So far, it’s proving to be a seductive fable.
Take Amazon. This week, the tech leviathan announced it will axe 16,000 more jobs, just months after already cutting 14,000 roles. All of this is part of something chillingly named Project Dawn—a phrase that makes Orwell look like an optimist. Add in the 70 grocery stores it’s shuttering, and we’re left wondering: where’s the dawn? From where many workers are sitting, it feels like dusk.
What’s happening is this: the redundancies are happening even as Amazon aggressively doubles down on AI, cloud computing, and automation. If these technologies are meant to be liberators of human potential, why are they so often accompanied by a P45?
The contradiction is stark. On one hand, you have Elon Musk telling the world in Davos-style keynotes that AI will “create more jobs than it destroys.” On the other, you have Jeff Bezos’ successor Andy Jassy enforcing full-time office mandates, cutting grocery stores, and quietly laying off thousands in AWS—Amazon’s AI-rich, cloud-drenched profit centre. These aren’t warehouse roles disappearing; they’re corporate, engineering, and technical jobs. The very people meant to “move faster for customers,” as the company’s leaked email put it.

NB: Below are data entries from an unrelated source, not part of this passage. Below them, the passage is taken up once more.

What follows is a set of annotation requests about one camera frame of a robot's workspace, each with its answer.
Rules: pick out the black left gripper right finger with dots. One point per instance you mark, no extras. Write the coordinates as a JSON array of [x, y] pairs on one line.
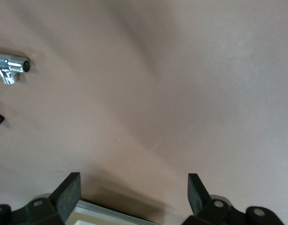
[[198, 197]]

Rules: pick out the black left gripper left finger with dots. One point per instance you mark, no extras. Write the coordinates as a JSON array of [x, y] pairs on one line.
[[64, 194]]

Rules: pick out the cream plastic drawer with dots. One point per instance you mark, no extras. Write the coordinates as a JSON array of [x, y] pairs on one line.
[[99, 209]]

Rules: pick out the table cover sheet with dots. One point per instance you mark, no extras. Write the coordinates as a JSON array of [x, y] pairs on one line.
[[169, 82]]

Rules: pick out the chrome pipe fitting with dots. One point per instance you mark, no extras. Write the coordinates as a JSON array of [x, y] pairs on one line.
[[15, 64]]

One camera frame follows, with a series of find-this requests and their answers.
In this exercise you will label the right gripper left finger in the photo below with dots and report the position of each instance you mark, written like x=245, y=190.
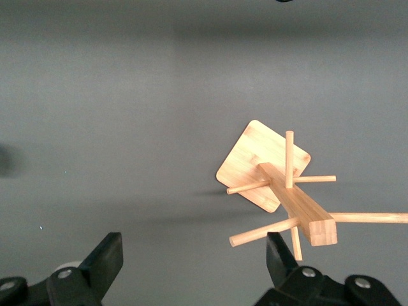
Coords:
x=95, y=271

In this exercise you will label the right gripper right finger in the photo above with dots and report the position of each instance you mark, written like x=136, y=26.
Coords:
x=287, y=280

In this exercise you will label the wooden cup rack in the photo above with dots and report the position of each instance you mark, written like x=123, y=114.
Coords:
x=287, y=194

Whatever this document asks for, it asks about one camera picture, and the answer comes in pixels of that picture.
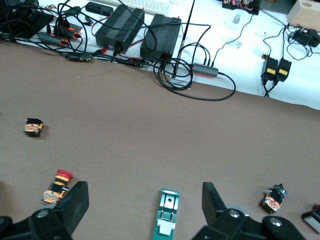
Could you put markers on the grey usb hub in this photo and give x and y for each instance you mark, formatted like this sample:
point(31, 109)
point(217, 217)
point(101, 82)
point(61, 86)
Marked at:
point(205, 70)

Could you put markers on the wooden block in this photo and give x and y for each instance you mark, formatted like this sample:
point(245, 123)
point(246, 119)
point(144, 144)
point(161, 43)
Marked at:
point(307, 15)

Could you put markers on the black orange device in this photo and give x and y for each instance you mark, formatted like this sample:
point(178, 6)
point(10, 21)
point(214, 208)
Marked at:
point(70, 28)

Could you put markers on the brown paper table cover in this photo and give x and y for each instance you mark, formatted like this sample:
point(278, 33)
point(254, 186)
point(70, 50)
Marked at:
point(150, 137)

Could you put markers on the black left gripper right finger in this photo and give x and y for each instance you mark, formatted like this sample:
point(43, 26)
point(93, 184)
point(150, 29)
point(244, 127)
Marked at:
point(212, 205)

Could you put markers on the grey orange cylinder device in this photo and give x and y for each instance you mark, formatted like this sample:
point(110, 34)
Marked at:
point(48, 37)

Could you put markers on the black bag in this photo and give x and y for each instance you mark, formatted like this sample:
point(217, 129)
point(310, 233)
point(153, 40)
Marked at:
point(20, 22)

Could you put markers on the black antenna rod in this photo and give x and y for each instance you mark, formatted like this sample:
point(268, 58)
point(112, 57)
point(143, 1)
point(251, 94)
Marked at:
point(181, 53)

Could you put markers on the red emergency stop orange block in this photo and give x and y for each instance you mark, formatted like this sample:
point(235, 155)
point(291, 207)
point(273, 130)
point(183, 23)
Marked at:
point(60, 180)

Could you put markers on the black square pushbutton red terminals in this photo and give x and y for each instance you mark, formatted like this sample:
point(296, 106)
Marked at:
point(311, 217)

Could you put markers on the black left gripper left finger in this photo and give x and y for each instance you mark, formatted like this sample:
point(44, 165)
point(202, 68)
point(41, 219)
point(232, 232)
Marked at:
point(75, 200)

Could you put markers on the black power brick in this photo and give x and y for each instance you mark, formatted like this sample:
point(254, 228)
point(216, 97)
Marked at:
point(100, 8)

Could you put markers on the black selector switch orange block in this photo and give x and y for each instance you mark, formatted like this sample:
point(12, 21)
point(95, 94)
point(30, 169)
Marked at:
point(271, 202)

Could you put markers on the black adapter yellow label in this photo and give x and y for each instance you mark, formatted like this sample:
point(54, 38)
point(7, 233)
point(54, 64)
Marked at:
point(283, 71)
point(270, 71)

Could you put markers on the small green circuit board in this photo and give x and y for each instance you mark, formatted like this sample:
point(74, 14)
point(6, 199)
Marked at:
point(86, 57)

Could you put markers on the black finned box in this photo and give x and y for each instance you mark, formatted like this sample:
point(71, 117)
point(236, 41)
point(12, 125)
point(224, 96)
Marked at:
point(160, 37)
point(120, 25)

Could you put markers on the white keyboard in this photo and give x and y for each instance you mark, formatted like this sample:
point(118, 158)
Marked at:
point(150, 6)

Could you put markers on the black electronics tray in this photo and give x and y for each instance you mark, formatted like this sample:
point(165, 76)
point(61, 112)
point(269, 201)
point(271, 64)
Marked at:
point(240, 5)

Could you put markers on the orange black contact block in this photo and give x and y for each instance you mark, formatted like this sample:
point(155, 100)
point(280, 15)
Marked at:
point(32, 127)

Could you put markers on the white round dish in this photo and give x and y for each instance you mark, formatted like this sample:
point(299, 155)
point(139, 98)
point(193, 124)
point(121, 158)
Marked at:
point(236, 25)

This isn’t just a story about Amazon. It’s about how the AI revolution is unfolding in the real economy. The upbeat tech gospel—”learn to prompt, retrain, reinvent yourself!”—sounds increasingly hollow if even the most agile workers inside a trillion-dollar tech firm are being shown the door.

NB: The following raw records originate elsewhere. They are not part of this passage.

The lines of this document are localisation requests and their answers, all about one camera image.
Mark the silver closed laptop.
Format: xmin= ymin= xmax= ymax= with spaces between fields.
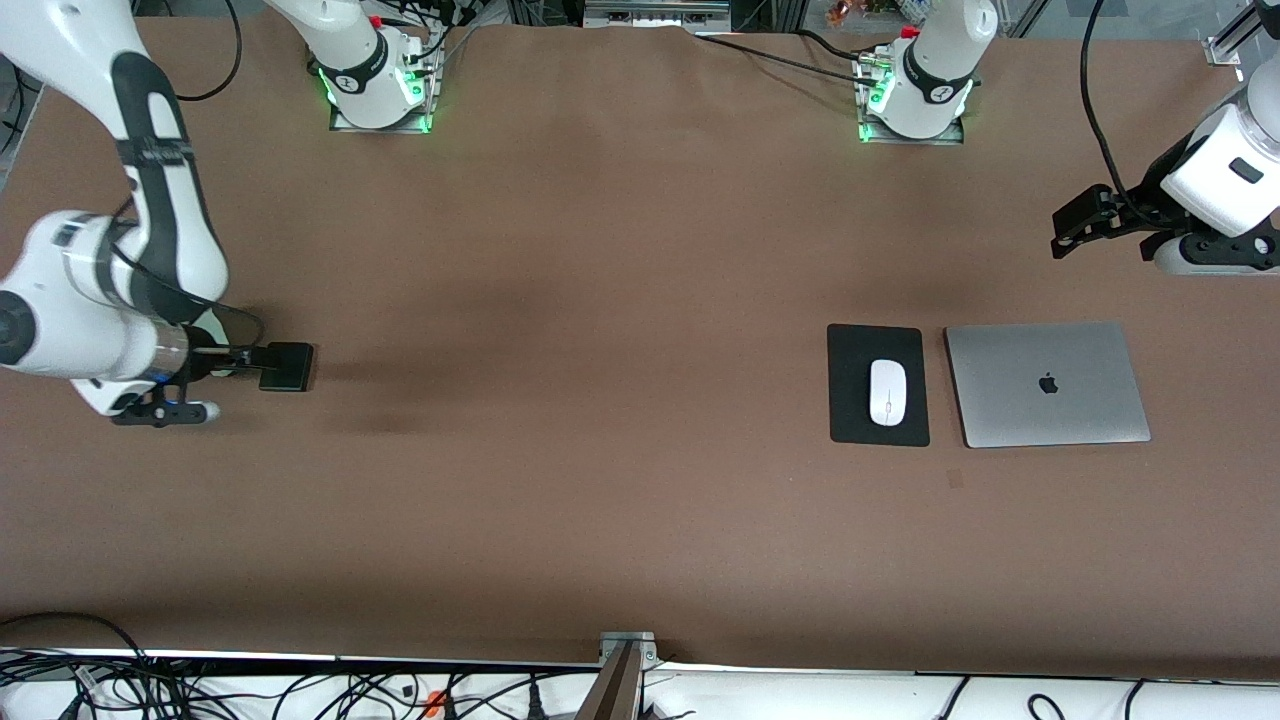
xmin=944 ymin=321 xmax=1153 ymax=450

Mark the aluminium frame profile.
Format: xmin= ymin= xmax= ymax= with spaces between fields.
xmin=1204 ymin=8 xmax=1280 ymax=68

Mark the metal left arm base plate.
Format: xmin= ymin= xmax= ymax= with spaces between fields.
xmin=852 ymin=50 xmax=967 ymax=146

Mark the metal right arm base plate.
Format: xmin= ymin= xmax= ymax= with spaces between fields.
xmin=327 ymin=40 xmax=443 ymax=134

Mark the white computer mouse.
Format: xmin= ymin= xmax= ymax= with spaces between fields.
xmin=868 ymin=359 xmax=909 ymax=427

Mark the black cable to arm base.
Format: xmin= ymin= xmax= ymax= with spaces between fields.
xmin=690 ymin=28 xmax=883 ymax=93

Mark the black mouse pad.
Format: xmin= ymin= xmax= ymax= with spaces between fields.
xmin=826 ymin=323 xmax=932 ymax=448

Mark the black looping cable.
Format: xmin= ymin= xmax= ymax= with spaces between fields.
xmin=174 ymin=0 xmax=243 ymax=102

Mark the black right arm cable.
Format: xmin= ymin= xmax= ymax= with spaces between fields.
xmin=105 ymin=195 xmax=267 ymax=353

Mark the black square phone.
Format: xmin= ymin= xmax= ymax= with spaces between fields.
xmin=258 ymin=342 xmax=316 ymax=393

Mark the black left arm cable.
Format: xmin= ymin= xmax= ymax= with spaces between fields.
xmin=1078 ymin=0 xmax=1151 ymax=216

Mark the black arc cable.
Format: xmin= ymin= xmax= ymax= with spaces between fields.
xmin=0 ymin=611 xmax=153 ymax=663

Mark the grey control box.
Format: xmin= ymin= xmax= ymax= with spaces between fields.
xmin=583 ymin=0 xmax=733 ymax=31

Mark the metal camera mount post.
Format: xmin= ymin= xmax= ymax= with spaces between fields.
xmin=575 ymin=631 xmax=661 ymax=720

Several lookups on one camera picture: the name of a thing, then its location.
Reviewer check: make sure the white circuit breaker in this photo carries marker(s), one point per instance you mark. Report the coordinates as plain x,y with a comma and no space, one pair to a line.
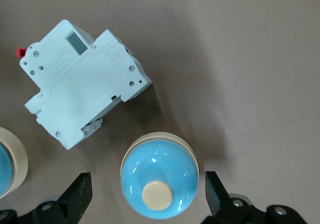
82,84

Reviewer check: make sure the blue dome call bell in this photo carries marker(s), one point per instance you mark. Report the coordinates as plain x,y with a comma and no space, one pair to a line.
15,149
160,169

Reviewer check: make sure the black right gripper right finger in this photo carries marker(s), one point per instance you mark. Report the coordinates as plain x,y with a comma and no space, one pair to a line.
225,209

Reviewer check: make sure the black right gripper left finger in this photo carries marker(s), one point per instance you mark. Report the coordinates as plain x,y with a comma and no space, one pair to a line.
62,209

In truth, we may be seeing a recalibration of capitalism itself. The old trade—efficiency in exchange for stability—is breaking down. Workers are told to embrace agility, but the companies aren’t reciprocating with anything resembling loyalty.
Nor is government prepared. If AI is genuinely going to displace jobs at scale, we’ll need better safety nets, smarter retraining schemes, and a national conversation about what meaningful work looks like in the age of automation. “Rethink everything,” Jassy said in a company-wide email last year. Fair enough. But policymakers, educators—and the tech titans themselves—must rethink too.
Because right now, the jobs are vanishing faster than they’re reappearing. And until we see a credible plan for where the new ones are coming from, the Musks of this world should tread more carefully with their promises.
After all, it’s not “Project Dawn” for everyone.